## TASK
When you reach the line containing "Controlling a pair" in the records below, start copying exactly, and stop once you have copied the line containing "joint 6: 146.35".

## LISTED RECORDS

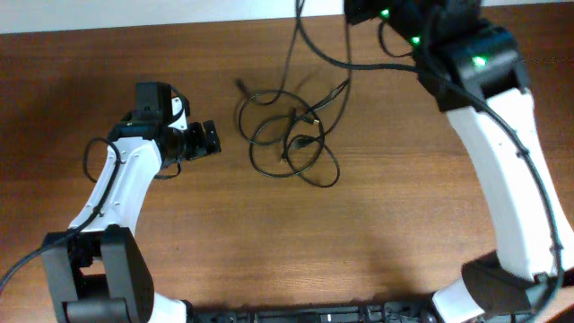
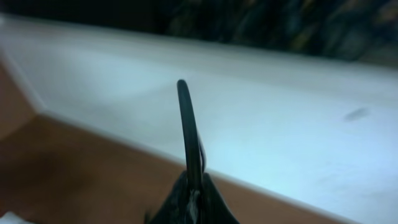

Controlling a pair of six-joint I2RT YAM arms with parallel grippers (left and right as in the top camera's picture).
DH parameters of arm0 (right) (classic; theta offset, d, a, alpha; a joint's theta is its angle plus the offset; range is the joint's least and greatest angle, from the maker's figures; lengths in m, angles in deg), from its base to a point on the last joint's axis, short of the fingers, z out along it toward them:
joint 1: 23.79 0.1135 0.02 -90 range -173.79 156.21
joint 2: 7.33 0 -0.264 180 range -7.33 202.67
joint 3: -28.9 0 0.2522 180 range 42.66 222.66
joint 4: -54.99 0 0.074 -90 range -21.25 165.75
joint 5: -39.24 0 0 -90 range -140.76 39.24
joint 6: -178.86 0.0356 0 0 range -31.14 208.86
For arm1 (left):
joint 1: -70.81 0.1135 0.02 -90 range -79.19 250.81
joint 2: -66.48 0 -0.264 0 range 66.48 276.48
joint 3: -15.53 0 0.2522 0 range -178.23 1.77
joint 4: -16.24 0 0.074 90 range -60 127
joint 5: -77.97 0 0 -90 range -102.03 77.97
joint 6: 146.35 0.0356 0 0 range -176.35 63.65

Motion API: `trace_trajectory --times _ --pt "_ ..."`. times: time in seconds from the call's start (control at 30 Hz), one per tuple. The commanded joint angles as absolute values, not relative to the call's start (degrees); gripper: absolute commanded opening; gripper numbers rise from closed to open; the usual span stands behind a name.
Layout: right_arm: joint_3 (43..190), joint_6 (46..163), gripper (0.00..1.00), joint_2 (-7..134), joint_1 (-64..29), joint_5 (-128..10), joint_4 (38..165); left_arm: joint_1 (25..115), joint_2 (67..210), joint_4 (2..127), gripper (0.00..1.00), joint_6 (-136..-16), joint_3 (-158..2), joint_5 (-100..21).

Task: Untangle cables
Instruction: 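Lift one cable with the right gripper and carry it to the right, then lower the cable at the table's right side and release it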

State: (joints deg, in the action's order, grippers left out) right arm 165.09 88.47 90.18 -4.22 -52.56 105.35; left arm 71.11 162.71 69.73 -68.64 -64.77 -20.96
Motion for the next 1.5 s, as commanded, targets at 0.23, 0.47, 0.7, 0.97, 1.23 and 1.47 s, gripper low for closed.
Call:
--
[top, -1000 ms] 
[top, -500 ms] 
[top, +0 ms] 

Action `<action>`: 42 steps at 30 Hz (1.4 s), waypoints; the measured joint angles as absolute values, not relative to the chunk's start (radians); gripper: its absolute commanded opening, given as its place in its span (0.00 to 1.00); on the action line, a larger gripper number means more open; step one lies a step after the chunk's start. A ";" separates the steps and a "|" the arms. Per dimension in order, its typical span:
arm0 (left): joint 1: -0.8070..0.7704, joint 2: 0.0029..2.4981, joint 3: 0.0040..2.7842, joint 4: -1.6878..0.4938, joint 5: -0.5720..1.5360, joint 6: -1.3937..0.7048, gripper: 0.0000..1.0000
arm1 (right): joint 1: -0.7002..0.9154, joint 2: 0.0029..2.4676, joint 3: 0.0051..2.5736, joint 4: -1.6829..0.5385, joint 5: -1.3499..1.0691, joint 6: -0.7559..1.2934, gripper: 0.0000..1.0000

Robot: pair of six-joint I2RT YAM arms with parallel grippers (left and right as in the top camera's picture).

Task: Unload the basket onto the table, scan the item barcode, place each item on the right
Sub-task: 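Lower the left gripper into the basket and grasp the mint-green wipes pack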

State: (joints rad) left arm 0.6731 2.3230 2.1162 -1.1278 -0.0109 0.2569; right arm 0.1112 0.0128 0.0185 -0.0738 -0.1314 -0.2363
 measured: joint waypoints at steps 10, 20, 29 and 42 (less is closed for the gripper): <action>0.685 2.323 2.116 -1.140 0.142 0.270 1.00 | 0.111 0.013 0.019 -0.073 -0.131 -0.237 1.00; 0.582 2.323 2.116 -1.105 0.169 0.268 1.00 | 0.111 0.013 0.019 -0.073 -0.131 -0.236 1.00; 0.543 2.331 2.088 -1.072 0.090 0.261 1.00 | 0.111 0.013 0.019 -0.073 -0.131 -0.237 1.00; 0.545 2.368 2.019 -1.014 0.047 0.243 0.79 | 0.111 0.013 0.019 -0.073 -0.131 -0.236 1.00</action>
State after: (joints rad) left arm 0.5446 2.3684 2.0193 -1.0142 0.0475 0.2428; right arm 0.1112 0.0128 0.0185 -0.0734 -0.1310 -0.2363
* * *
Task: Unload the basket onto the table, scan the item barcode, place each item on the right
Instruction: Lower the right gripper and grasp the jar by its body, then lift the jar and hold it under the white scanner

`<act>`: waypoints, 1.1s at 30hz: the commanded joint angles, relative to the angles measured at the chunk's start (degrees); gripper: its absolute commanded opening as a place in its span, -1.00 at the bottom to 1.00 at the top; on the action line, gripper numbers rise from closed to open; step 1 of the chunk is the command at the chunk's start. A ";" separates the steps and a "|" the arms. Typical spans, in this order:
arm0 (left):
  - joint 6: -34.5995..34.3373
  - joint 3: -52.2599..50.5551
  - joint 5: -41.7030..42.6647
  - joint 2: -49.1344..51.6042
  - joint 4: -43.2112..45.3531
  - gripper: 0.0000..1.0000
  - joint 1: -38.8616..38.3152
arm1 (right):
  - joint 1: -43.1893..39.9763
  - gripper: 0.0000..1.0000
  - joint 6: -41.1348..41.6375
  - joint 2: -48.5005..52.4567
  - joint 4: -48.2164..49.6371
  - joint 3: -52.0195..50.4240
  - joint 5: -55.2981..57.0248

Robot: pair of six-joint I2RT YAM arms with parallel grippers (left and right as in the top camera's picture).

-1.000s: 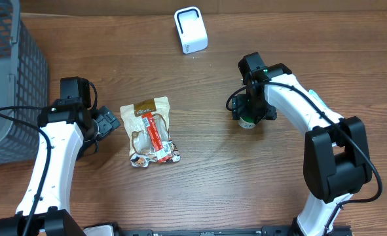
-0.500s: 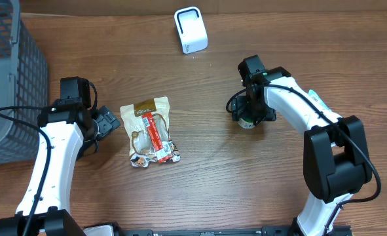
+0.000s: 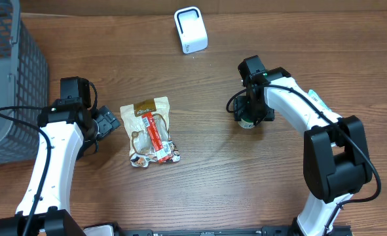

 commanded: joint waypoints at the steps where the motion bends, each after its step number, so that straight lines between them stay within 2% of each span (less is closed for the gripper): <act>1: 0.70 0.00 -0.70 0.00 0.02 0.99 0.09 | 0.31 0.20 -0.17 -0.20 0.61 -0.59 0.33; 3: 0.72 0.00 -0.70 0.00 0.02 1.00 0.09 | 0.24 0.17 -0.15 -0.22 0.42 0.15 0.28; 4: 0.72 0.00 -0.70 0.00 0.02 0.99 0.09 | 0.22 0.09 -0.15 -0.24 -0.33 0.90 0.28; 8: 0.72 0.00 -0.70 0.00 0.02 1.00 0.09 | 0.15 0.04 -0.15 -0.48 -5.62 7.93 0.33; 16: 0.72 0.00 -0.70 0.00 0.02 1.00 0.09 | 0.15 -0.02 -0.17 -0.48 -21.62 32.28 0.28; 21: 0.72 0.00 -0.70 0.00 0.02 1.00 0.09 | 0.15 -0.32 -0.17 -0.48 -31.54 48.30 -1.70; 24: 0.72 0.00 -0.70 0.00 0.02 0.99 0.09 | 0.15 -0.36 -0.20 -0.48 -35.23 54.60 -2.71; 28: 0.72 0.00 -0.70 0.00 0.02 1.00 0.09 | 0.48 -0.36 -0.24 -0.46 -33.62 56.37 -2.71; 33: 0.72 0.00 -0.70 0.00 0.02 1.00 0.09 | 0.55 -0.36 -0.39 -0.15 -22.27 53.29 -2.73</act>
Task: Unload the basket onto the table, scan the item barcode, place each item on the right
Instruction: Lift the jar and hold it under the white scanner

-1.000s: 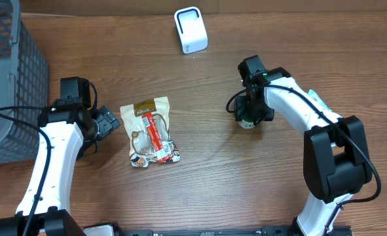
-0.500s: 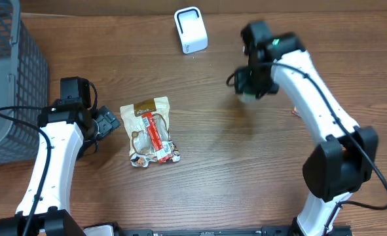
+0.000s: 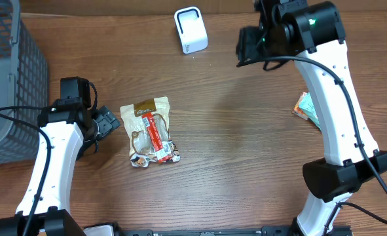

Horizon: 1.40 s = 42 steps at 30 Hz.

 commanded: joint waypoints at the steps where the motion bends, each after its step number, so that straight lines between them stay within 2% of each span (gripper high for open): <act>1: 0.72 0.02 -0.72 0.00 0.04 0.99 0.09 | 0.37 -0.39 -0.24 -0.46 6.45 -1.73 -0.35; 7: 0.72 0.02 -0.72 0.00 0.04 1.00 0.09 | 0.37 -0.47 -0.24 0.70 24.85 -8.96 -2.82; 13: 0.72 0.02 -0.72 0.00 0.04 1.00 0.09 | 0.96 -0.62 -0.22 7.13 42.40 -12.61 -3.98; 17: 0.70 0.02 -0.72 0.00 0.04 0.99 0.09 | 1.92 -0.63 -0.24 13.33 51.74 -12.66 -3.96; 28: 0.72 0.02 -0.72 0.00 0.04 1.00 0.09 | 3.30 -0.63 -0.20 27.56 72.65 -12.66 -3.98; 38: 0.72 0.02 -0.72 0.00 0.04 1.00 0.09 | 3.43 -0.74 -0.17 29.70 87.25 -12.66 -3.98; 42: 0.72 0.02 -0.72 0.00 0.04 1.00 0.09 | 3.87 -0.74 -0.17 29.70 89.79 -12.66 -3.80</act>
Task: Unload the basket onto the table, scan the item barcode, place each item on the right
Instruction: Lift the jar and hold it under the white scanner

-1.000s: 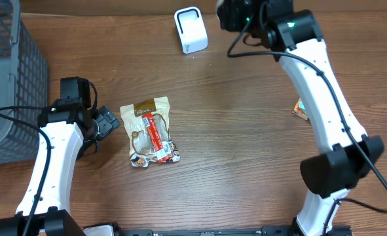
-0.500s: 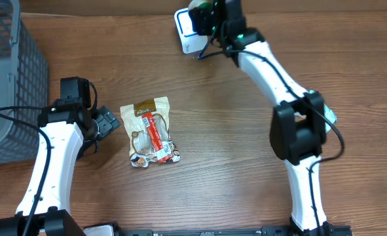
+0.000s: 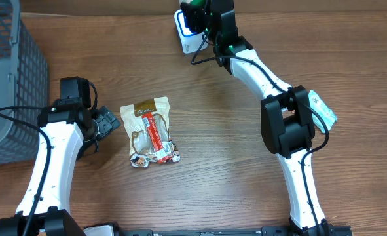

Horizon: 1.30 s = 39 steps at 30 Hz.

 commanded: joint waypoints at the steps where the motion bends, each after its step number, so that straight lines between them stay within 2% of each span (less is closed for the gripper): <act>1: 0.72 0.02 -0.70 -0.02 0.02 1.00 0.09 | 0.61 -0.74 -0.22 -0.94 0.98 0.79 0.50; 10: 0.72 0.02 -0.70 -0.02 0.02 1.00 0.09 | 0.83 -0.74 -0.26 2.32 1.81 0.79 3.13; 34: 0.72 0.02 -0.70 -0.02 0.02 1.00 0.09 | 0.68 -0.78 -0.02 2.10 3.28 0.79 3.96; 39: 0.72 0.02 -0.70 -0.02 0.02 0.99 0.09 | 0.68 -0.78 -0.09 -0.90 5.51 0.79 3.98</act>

## RESULT FOR THIS EXERCISE
Controlling a pair of six-joint I2RT YAM arms with parallel grippers (left and right as in the top camera's picture).
DH parameters of arm0 (right) (classic; theta offset, d, a, alpha; a joint's theta is its angle plus the offset; range is the joint's least and greatest angle, from the maker's figures; lengths in m, angles in deg), from its base to a point on the last joint's axis, short of the fingers, z out along it toward them:
joint 1: 23.79 0.1135 0.02 -90 range -173.79 156.21
joint 2: 7.33 0 -0.264 180 range -7.33 202.67
joint 3: -28.9 0 0.2522 180 range 42.66 222.66
joint 4: -54.99 0 0.074 -90 range -21.25 165.75
joint 5: -39.24 0 0 -90 range -140.76 39.24
joint 6: -178.86 0.0356 0 0 range -31.14 208.86
For arm1 (left):
joint 1: -70.81 0.1135 0.02 -90 range -79.19 250.81
joint 2: -66.48 0 -0.264 0 range 66.48 276.48
joint 3: -15.53 0 0.2522 0 range -178.23 1.77
joint 4: -16.24 0 0.074 90 range -60 127
joint 5: -77.97 0 0 -90 range -102.03 77.97
joint 6: 146.35 0.0356 0 0 range -176.35 63.65

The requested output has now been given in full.